Whenever you have an opportunity to offer a product or service to some other party, the success of your offering is dependent upon the kind of discovery questions you use to get to the need. One way that people miss opportunities is by asking the wrong questions.
Often times, especially in telecommunications, you can get interest in replacing a current system. Because of the fear of change, a lot of your clients will have no reason to think of new features that haven’t been part of their old system, and because the seller’s impulse is to not sell beyond the close, questions sometimes do not come to light.
Phil Edholm of PKE Consulting gives some thoughts on this matter. He was selling a call center to a police department in Australia. They write citations, mail them a few times, then send someone out to boot the car for their infractions.

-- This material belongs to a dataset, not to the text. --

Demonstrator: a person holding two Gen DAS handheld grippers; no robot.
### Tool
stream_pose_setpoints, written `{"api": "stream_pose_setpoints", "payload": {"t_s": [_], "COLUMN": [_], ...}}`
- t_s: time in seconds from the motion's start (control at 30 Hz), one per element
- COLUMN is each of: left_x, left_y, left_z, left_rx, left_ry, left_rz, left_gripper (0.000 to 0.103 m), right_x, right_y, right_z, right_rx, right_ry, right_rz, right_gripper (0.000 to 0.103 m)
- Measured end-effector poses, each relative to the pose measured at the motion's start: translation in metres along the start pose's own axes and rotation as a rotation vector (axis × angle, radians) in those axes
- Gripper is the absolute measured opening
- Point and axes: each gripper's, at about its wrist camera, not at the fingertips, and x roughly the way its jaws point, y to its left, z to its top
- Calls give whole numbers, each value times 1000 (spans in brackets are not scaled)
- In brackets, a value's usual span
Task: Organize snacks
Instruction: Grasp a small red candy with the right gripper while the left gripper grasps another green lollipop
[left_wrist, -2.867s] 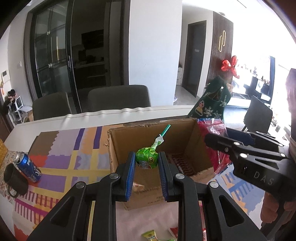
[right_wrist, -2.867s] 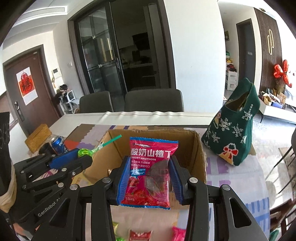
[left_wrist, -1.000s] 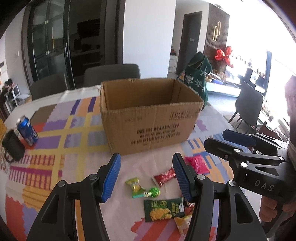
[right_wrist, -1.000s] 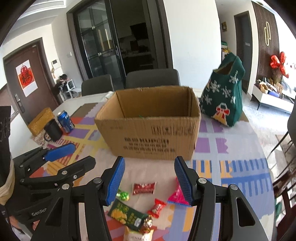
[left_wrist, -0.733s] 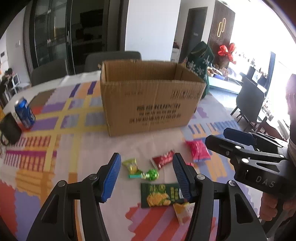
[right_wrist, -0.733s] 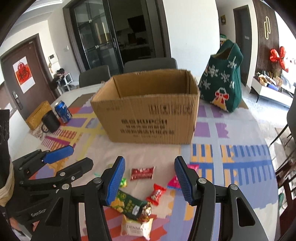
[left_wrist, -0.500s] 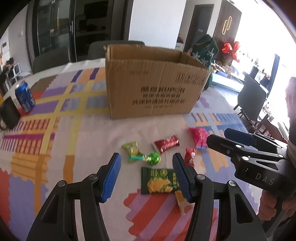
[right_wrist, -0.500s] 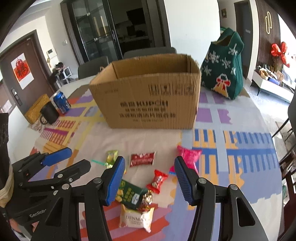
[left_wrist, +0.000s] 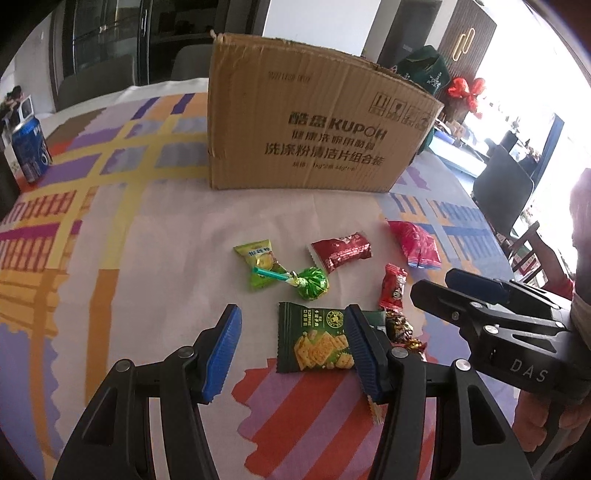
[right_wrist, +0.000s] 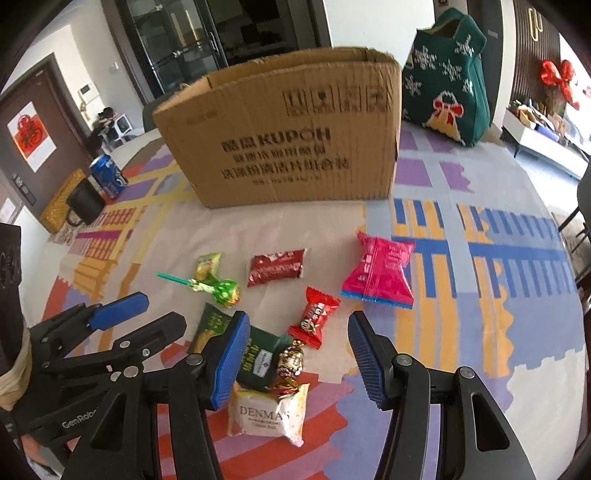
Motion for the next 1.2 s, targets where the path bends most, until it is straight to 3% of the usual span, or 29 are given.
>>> {"api": "stream_pose_setpoints", "payload": {"t_s": [0.43,0.67,0.83,1.07,1.2], "left_x": [36,47,54,59,58], "left_y": [-3,-8,-10,-13,-13], "left_z": [9,16,19,20,19], "left_rx": [-13,-2,0,12,15], "left_ry": [23,27,32,42,43], "left_rz": [-62,-54,-60,-58,-56], "left_gripper": [39,38,37,27,27], "right_x": [25,34,41,50,55], "right_y": [-9,-13,-13,-12,-10], "right_z": [-1,-1,1,4,5], "right_rx": [38,51,51,49,37], "right_ry": [51,66,75,83,91], "right_rz": [0,13,15,18,18], "right_gripper": [56,55,48,40,30]}}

When Phil asked the agents if they needed an inbound center, they all replied “no, why would they?” Being able to analyse the business needs and operational pain points, he was able to recommend a solution where those who were ticketed have a number to call to arrange payment. This saves the additional postage, not to mention the manpower to track down and boot the vehicles. By asking the right question, the opportunity for additional call queues and inbound numbers was realized.
Similarly, relenting to how it was always done is not always the best way to move forward. For example, your potential client may ask to make sure their new system can use call park so the receptionist can park a call then make a page telling everyone who the call is for. While this is a common feature that can be implemented, perhaps there are underlying reasons for the request. Why couldn’t the receptionist merely transfer the calls directly to the user? Perhaps a key system type of arrangement, while it might be a little more expensive, could make things easier. Getting to the root of the request is key.
In order to be prepared to offer better options and additional products, you need to be prepared and knowledgeable of your complete catalog. If this means you have to do some additional homework, or ask your company’s technologist for materials, it will always be in your best interest to do so.
Related Blog: Does Your Company Have Its Own Technologist?
If you can find a better solution for your customer, by asking the right questions to get to the core issues, you place yourself in the best position to maximize customer satisfaction as well as build stickiness for your client.
Also, if you do not offer the right solution, your competitor just might.